Dr. Michael O'Neil, coordinator of assessment and accountability, told the Desert Sands Unified School District Board on Dec. 16 that district-level results on the California School Dashboard for 2024–25 show pockets of progress alongside persistent disparities.
“The ELA DFS for Desert Sands is 34 points below standard with a very strong growth of 5.2 points,” O'Neil said, noting the district’s overall color placement is yellow for English language arts. He reported math remains further from standard — “77.5 DFS points below standard with a good gain of 2.2 points” and an overall orange designation.
The presentation highlighted specific student-group concerns: English learners, long-term English learners, homeless students and students with disabilities scored in lower bands on several indicators. O'Neil said 45.8% of English learners are making progress on the English Learner Progress indicator, slightly below the state’s 46.4%.
The dashboard also showed stronger outcomes in college and career preparedness (56.4%) and high graduation rates, while chronic absenteeism remains a district challenge at 27.1% though trending downward.
Following the dashboard presentation, the district’s interim finance report underscored why the data matter for budgeting. The district’s budget presenter said enrollment has dropped from about 28,582 students seven years ago to 25,249 in 2025–26 — a loss of 3,333 students, or roughly 11.7% over that period. The presenter forecasted a roughly 400-student decline next year and noted a flat-promotion scenario could produce as large as an 856-student drop.
“The fund balance has grown” largely because of one-time COVID relief, the presenter said, citing $181,000,000 in COVID-related funds the district received. But that one-time funding, rising staffing levels (about 314 FTE added since 2019/2021), and uncertainty over future cost-of-living adjustments and collective bargaining create ongoing risk. The presenter estimated an average revenue of about $16,200 per student and said a shortfall of roughly 300 students equates to about $5 million.

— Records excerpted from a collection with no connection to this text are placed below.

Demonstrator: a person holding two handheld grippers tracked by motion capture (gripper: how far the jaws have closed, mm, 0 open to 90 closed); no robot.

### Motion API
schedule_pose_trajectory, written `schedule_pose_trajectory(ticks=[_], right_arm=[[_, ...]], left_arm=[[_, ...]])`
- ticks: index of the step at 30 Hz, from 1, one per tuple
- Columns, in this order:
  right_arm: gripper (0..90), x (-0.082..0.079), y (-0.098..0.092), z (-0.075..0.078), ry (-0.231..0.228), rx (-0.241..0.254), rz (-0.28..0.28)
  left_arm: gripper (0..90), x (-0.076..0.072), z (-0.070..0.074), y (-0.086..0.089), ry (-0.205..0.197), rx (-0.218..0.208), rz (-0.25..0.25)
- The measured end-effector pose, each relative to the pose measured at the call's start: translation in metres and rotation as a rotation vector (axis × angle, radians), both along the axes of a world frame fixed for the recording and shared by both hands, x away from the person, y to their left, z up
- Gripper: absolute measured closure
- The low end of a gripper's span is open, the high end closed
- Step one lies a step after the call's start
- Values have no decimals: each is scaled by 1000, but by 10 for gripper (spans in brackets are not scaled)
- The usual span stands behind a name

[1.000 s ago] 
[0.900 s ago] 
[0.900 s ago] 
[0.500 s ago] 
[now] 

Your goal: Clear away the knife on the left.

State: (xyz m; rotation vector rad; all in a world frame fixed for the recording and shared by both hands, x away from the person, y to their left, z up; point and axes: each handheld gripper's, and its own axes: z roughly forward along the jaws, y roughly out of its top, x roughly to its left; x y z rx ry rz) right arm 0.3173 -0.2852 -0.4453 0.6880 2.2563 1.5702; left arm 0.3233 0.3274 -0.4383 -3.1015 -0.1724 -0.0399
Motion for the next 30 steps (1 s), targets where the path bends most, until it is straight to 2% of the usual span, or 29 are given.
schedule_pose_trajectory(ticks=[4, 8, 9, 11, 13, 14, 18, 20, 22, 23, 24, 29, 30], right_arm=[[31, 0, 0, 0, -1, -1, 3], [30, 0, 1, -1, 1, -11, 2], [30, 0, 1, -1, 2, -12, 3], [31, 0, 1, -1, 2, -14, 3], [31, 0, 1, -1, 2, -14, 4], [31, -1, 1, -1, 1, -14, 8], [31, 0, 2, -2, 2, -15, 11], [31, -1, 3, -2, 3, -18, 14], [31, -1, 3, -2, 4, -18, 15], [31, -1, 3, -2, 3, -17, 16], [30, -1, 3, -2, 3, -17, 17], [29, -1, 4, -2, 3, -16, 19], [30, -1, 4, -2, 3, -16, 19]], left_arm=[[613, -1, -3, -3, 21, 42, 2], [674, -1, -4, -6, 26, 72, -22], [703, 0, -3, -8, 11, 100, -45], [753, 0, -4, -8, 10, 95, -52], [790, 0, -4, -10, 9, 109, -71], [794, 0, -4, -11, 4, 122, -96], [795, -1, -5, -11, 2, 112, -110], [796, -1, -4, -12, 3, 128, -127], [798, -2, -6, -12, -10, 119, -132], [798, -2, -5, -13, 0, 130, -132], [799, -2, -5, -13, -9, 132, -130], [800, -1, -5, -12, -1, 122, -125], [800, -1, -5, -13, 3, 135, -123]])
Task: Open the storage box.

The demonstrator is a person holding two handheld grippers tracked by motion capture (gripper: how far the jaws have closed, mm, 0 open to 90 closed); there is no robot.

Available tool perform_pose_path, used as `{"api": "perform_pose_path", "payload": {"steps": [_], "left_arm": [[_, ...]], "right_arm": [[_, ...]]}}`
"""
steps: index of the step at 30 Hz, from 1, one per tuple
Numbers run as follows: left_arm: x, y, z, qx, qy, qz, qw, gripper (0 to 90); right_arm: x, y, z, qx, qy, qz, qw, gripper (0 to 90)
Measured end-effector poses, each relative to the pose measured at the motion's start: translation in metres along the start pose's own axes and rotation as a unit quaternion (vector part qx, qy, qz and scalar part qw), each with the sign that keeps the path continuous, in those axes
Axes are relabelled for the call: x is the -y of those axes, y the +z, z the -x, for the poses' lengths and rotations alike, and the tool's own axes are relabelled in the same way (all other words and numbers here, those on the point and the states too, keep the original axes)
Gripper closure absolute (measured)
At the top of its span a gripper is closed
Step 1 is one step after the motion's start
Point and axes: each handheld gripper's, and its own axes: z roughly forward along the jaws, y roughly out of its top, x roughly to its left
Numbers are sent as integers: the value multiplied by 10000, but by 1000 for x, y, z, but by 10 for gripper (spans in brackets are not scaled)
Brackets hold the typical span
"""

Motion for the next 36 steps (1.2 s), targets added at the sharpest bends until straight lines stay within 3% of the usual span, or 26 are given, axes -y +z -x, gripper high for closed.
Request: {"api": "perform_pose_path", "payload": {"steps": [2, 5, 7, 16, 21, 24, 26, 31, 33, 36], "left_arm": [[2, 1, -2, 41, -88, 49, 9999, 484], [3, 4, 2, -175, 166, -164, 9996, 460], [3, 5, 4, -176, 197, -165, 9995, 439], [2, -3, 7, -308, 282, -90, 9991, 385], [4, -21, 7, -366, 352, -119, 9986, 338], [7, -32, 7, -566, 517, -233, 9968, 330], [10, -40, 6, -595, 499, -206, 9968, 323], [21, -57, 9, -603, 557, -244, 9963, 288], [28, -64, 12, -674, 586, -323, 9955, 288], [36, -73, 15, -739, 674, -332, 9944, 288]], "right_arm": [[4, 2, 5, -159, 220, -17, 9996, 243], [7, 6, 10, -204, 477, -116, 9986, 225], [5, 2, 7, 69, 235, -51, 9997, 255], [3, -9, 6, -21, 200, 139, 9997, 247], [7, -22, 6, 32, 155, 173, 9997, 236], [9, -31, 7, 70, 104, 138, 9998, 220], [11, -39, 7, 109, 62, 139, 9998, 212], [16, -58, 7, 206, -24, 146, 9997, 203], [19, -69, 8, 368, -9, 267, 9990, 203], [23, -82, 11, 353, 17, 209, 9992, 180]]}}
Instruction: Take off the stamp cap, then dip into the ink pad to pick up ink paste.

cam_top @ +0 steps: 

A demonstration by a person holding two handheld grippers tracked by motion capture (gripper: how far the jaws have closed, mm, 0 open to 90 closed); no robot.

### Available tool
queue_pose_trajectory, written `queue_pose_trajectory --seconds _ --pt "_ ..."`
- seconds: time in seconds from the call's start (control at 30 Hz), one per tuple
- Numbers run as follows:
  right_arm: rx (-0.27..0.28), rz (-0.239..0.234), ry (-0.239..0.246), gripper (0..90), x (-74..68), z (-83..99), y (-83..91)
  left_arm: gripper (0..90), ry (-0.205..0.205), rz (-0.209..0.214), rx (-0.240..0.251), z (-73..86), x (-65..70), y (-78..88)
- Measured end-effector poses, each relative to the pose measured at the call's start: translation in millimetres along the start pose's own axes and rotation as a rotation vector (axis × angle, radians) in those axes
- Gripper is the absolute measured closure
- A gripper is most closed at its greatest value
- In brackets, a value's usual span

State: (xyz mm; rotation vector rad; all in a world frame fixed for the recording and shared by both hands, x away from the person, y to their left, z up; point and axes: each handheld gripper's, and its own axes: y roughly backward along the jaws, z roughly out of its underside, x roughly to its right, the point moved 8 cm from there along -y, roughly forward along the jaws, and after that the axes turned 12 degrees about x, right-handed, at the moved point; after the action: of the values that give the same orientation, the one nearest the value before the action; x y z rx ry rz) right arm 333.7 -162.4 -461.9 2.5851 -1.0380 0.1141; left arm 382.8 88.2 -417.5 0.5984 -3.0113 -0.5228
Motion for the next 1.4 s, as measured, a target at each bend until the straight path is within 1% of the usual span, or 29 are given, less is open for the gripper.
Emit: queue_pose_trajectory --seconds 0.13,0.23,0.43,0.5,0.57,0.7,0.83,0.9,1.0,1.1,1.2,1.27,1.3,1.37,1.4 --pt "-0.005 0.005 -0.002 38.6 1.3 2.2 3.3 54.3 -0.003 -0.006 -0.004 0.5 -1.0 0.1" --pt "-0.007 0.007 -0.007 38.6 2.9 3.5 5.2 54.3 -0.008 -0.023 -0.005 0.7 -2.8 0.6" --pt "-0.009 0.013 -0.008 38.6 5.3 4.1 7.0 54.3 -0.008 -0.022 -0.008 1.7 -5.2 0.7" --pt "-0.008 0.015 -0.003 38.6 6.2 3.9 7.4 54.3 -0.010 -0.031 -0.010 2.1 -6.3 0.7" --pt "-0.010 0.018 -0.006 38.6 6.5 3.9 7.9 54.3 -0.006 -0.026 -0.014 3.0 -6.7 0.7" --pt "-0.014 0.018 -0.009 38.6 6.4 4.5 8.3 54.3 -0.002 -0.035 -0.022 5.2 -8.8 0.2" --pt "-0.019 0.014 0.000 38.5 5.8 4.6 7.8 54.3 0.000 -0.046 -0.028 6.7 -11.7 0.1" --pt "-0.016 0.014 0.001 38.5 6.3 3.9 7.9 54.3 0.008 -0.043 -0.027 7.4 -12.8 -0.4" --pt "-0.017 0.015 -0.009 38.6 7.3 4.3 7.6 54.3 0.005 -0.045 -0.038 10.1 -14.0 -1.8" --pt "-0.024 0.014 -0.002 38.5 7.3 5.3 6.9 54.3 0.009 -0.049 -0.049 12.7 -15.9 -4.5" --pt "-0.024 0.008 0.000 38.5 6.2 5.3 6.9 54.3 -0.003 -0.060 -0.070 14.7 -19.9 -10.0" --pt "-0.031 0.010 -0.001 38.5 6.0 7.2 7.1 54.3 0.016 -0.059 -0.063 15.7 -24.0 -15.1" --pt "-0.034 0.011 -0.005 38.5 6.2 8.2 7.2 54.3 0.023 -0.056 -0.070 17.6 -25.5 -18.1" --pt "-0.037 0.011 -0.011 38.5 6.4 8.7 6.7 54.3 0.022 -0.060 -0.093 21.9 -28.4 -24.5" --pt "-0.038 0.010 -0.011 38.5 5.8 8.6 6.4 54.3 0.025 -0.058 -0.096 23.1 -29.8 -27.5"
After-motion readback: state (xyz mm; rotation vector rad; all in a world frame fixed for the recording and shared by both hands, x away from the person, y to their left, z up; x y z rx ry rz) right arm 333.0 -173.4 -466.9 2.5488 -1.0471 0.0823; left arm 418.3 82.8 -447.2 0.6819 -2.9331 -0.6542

Board members praised the detailed school-level data but raised questions about chronic absenteeism and subgroup performance. Trustees and staff said the district is developing an attendance recovery plan intended to restore pre-pandemic attendance levels and mitigate funding losses.
The board did not take formal budget-cutting action during the meeting; staff said a second interim update is planned in March and that the district will continue monitoring bargaining outcomes and state COLA decisions.
The board is expected to receive further budget modeling and follow-up on attendance-recovery strategies in upcoming meetings.